Their external marketing budget was kept surprisingly lean. They spent only around ₹3 Lakhs outside of Amazon on general brand building. The sharks noted this over-reliance on marketplace algorithms. A key post-investment strategy discussed during the pitch was targeting the wedding market, offering bulk organization kits directly to newlywed couples to build brand loyalty early.
- Primary sales channel is Amazon and other major online marketplaces.
- Marketplace advertising and handling fees consume 38% of their unit economics.
- Future expansion plans include targeting the wedding and bridal trousseau market.
- Strategic shift toward quick commerce platforms to drive impulse utility purchases.
Homestrap Deal Outcome
The pitch saw a mix of skepticism and high interest. Amit Jain backed out, stating the category suffers from deep commoditization and price undercutting. Namita Thapar also chose to pass on the opportunity. Vineeta Singh felt the design and finish of the products lacked the premium touch needed to command high margins, leading her to drop out.
This left Anupam Mittal as the sole interested investor. He offered ₹50 Lakhs for 10 percent equity alongside ₹20 Lakhs in debt at 10 percent interest. The founders countered, asking for 5 percent equity. Anupam removed the debt and stuck to 10 percent equity. The founders then proposed a final counter of ₹50 Lakhs for 7 percent equity plus the ₹20 Lakhs debt. Anupam agreed, locking in the final deal.

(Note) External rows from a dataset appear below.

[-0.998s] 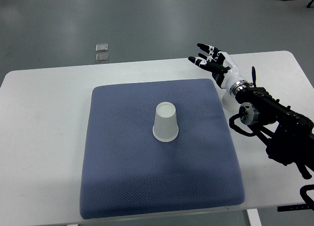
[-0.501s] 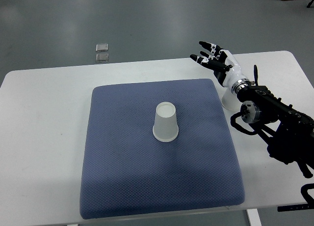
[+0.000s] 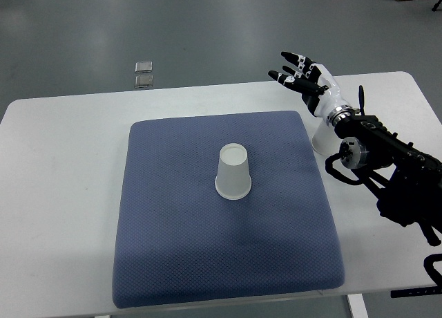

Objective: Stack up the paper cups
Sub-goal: 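Move the right hand outward and over the second white paper cup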

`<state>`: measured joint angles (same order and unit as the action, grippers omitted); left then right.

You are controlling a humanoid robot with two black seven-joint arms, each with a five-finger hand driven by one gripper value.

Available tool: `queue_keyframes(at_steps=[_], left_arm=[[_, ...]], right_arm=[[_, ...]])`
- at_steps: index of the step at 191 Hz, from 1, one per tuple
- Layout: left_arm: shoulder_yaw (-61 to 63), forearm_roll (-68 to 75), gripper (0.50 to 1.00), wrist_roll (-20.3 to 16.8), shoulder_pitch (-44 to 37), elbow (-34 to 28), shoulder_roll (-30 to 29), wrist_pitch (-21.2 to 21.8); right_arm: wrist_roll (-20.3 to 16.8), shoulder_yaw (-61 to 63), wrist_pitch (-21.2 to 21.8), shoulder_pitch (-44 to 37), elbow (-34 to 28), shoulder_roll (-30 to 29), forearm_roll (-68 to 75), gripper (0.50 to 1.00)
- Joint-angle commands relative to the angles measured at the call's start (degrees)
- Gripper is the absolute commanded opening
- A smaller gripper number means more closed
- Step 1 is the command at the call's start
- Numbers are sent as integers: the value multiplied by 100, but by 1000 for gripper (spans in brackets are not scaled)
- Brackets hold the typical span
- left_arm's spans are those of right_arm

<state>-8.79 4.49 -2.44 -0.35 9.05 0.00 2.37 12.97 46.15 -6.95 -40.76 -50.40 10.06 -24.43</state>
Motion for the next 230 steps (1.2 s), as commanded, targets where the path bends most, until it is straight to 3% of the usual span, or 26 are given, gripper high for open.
queue_keyframes(at_steps=[1,112,135,167,201,230], left_arm=[[0,-1,1000,7,0,0,0,0],[0,-1,1000,-2,0,0,0,0],[0,-1,1000,7,0,0,0,0],[0,-1,1000,-2,0,0,0,0],[0,-1,1000,-2,0,0,0,0],[0,-1,1000,-2,0,0,0,0]], right_arm=[[30,8,115,-20,39,23,0,919],[197,-9,282,-170,92,506,-18,919],[435,-220,766,-284,92,761,-431,917],[751,-352,1653,-328,127,1297,-2548,917],[909,-396,2145,-512,136,1640,-4156,917],[980,-580,2242,-618,136,1719,-5361,919]])
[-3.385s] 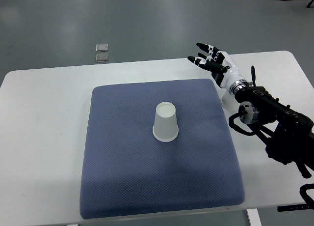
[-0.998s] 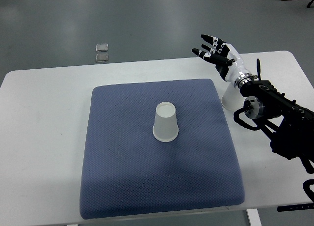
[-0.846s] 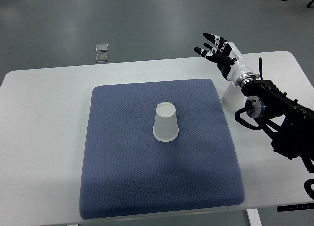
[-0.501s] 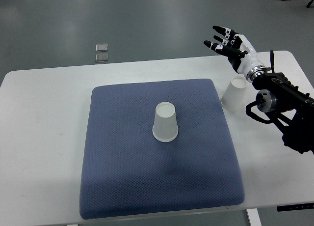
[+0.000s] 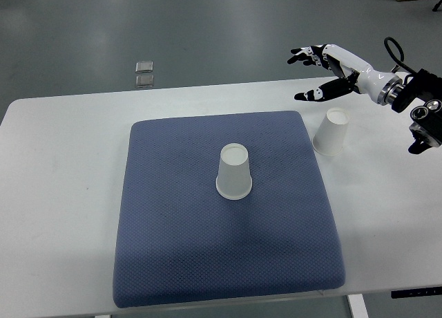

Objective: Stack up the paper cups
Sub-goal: 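Move the right hand outward and over the second white paper cup, then close the right hand fingers around the second white paper cup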

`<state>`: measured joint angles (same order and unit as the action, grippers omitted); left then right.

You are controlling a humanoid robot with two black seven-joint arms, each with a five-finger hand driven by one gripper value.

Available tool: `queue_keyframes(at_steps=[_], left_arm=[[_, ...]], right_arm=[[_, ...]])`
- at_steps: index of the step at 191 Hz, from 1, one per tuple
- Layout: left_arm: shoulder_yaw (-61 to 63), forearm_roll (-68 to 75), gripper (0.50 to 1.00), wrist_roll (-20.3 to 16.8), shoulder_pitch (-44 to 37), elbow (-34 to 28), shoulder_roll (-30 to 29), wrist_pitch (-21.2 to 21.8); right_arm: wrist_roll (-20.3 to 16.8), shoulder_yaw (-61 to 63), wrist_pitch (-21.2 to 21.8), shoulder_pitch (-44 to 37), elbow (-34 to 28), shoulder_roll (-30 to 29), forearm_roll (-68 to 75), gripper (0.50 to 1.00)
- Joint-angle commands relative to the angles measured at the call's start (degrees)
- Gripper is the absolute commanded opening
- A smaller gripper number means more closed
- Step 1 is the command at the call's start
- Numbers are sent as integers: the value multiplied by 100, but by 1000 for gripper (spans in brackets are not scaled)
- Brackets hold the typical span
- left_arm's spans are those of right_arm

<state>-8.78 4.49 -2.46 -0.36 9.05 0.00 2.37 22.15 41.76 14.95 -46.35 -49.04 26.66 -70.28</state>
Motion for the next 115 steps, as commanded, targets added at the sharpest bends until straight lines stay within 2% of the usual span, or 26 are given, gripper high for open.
queue_keyframes(at_steps=[1,30,49,74,115], left_arm=[[-1,0,1000,0,1,0,0,0],[-1,0,1000,0,1,-9,0,0],[-1,0,1000,0,1,0,0,0],[-1,0,1000,0,1,0,0,0],[-1,0,1000,0,1,0,0,0]], right_arm=[[61,-142,52,-59,0,59,-777,919],[44,-775,-80,-252,211,147,-1629,917],[44,-1284,-511,-401,703,76,-1946,917],[44,-1908,-889,-595,1011,50,-1981,917],[17,-2172,-1056,-692,1160,-3,-2007,917]])
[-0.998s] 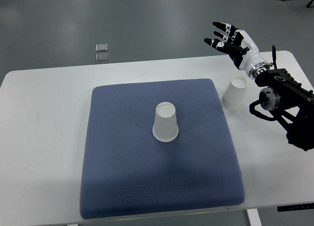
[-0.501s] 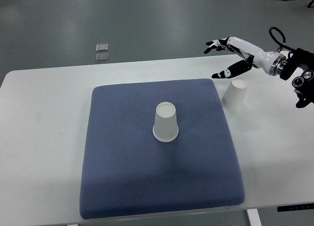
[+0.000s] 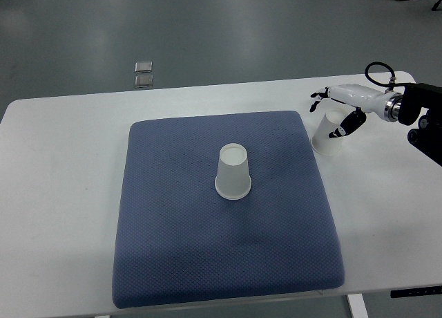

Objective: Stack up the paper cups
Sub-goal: 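Close the right hand fingers around the second white paper cup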

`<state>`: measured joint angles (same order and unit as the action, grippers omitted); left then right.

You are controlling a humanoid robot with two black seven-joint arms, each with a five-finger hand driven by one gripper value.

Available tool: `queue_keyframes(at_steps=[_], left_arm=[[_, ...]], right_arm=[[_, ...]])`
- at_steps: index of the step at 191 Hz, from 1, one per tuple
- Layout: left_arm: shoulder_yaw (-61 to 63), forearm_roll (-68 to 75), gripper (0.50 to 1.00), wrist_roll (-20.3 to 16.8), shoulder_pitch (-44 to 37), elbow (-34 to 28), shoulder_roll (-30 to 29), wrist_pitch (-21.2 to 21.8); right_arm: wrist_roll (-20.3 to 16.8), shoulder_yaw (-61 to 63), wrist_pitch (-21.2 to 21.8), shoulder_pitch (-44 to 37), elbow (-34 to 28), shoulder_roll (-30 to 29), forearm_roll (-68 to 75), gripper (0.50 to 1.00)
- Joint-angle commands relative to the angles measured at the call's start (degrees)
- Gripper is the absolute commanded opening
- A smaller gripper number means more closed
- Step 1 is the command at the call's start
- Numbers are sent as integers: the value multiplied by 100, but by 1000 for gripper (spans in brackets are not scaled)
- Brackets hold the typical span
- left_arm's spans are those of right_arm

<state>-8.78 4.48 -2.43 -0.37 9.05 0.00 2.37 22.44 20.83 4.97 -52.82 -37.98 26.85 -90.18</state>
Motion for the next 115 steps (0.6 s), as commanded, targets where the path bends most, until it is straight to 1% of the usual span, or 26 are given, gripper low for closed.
queue_keyframes(at_steps=[1,15,47,82,115], left_arm=[[-1,0,1000,-3,1,0,0,0],[-1,0,1000,-3,1,0,0,0],[-1,0,1000,6,1,0,0,0],[-1,0,1000,6,1,0,0,0],[-1,0,1000,-3,1,0,0,0]], right_arm=[[-12,-79,-57,-44,63,-31,-17,917],[-56,-167,-84,-62,124,-57,-70,917],[-65,-404,-373,-132,353,-163,-202,915],[-65,-606,-479,-194,450,-171,-237,909],[-47,-659,-479,-194,511,-163,-272,895]])
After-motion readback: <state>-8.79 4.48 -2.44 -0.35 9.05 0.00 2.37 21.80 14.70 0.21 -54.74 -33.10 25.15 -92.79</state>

| Deal Component | Details |
|---|---|
| Sharks Present | Anupam, Namita, Vineeta, Amit, Peyush |
| Offers Received | Yes (From Anupam Mittal) |
| Final Deal Amount | ₹50 Lakhs |
| Final Equity | 7% |
| Investing Shark(s) | Anupam Mittal |
| Royalty Terms | None (Debt component included) |
Homestrap Post-Show Update
The trajectory of the company exploded after their television appearance. According to The Indian Express, Anupam Mittal publicly declared Homestrap as one of his best investments. He revealed that he helped divert their strategy away from traditional offline retail and pushed them aggressively into quick commerce channels.
This strategic pivot paid off massively. The company experienced a staggering 430 percent increase in revenue. The Economic Times reported that the brand turned small monthly revenues into a multi-crore annual run rate, officially crossing the ₹100 Crore ARR milestone. Inc42 also noted that securing equity and debt on the show significantly strengthened their market positioning against unorganized competitors.

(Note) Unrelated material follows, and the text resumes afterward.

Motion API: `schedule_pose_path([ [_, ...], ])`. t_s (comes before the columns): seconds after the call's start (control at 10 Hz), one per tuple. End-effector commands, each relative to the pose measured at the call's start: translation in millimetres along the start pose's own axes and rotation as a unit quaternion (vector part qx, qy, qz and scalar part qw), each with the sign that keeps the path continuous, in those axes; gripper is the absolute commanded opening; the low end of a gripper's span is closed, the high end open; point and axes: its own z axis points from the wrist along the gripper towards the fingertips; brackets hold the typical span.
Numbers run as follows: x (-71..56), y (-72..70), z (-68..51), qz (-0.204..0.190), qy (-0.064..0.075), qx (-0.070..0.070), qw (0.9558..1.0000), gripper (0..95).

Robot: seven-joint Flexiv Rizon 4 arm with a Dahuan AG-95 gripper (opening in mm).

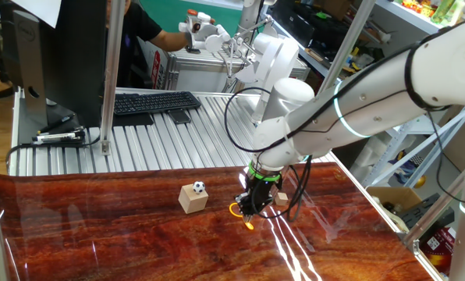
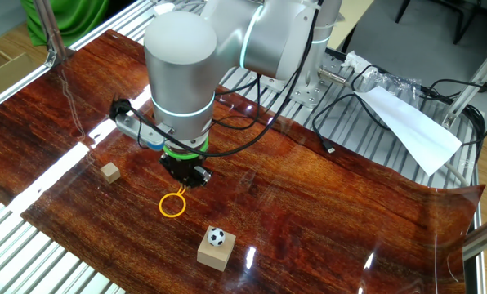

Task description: Attach the bubble ring to the ball

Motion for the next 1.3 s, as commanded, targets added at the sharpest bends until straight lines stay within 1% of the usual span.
schedule_pose_path([
  [0.1,1.7,-0.4,-0.8,0.001,-0.002,0.001,1.0,19.0],
  [0.5,1.3,-0.2,-0.1,-0.003,-0.001,0.003,1.0,19.0],
  [0.6,1.1,-0.1,0.3,-0.003,-0.002,0.004,1.0,38.0],
  [0.8,0.6,0.1,1.3,-0.004,-0.002,0.007,1.0,38.0],
  [1.3,0.5,-0.1,1.9,-0.005,-0.001,0.007,1.0,38.0],
])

Business Lessons from This Pitch
This pitch offers brilliant lessons in failure recovery and strategic negotiation. When the founders entered the furniture category during Covid, they saw immediate sales spikes. However, they quickly realized it was draining their resources and shifting their focus away from their core competency. Taking a ₹5.5 Crore hit to shut it down immediately was a tough but necessary decision that saved the broader company.
Furthermore, their negotiation skills at the end of the pitch are worth studying. When faced with giving up 10 percent equity, they successfully minimized their equity dilution to 7 percent by willingly taking on debt. They understood that protecting their cap table for future fundraising rounds was more critical than avoiding short-term interest payments.
- Cut your losses quickly when a new product category doesn’t fit your core business model.
- Use debt creatively to lower equity dilution during early stage negotiations.
- Identify specific cultural use cases (like Indian dust environments) to beat imported competitors.
- Knowing your unit economics down to the exact marketplace commission percentage builds investor trust.
Pitch Conclusion
The Homestrap story is a perfect example of how solving a simple, everyday annoyance can lead to an enormous enterprise. By keeping their focus on practical utility and adapting to the demands of quick commerce, Priyanka and Akash Mehta transformed their local business into a national powerhouse.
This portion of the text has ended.